Whenever a line below mentions the word "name", that line should be copied.
────────
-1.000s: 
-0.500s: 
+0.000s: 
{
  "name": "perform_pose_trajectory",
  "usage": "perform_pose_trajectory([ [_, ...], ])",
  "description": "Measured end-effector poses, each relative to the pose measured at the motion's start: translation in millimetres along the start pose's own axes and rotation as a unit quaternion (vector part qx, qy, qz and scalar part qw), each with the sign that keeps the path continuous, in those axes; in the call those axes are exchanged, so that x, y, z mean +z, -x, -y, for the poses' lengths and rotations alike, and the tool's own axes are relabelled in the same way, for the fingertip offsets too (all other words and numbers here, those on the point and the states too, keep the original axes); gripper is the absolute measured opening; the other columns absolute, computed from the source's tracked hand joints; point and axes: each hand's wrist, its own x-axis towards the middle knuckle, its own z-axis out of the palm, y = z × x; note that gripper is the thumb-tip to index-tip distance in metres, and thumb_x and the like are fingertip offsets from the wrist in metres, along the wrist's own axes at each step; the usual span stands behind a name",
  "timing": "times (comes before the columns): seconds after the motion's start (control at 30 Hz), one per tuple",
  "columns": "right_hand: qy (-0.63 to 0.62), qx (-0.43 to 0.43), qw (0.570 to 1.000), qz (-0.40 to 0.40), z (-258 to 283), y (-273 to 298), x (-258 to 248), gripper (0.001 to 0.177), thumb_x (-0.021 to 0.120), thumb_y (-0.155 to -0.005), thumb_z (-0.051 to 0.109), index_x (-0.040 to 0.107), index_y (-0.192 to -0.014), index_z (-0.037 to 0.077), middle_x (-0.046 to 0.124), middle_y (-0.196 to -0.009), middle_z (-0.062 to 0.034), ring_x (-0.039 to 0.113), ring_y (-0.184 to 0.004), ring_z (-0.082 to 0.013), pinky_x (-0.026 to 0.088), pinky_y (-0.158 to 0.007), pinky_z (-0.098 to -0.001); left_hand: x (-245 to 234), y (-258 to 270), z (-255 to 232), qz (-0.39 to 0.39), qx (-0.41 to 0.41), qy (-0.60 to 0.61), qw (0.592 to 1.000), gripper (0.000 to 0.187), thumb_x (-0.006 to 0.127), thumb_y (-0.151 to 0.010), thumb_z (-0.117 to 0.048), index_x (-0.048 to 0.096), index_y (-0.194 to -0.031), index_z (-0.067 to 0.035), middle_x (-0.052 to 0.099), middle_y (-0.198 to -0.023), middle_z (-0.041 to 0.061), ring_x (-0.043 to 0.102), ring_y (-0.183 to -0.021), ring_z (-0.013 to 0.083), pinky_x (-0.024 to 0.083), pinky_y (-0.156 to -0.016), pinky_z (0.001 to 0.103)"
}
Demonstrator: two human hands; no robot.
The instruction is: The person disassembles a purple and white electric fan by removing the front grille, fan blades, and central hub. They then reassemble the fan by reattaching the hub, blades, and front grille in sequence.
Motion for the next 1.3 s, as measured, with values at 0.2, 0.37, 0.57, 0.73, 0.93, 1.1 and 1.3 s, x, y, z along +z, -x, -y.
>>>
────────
Response box ->
  "name": "perform_pose_trajectory",
  "description": "Measured end-effector poses, each relative to the pose measured at the motion's start: translation in millimetres along the start pose's own axes and rotation as a unit quaternion (vector part qx, qy, qz and scalar part qw), each with the sign that keeps the path continuous, in those axes; in the call those axes are exchanged, so that x, y, z mean +z, -x, -y, for the poses' lengths and rotations alike, and the tool's own axes are relabelled in the same way, for the fingertip offsets too (all other words and numbers here, those on the point and the states too, keep the original axes); gripper is the absolute measured opening; the other columns absolute, computed from the source's tracked hand joints; point and axes: each hand's wrist, its own x-axis towards the middle knuckle, its own z-axis out of the palm, y = z × x; note that gripper is the thumb-tip to index-tip distance in metres, and thumb_x and the like are fingertip offsets from the wrist in metres, along the wrist's own axes at each step; the usual span stands behind a name",

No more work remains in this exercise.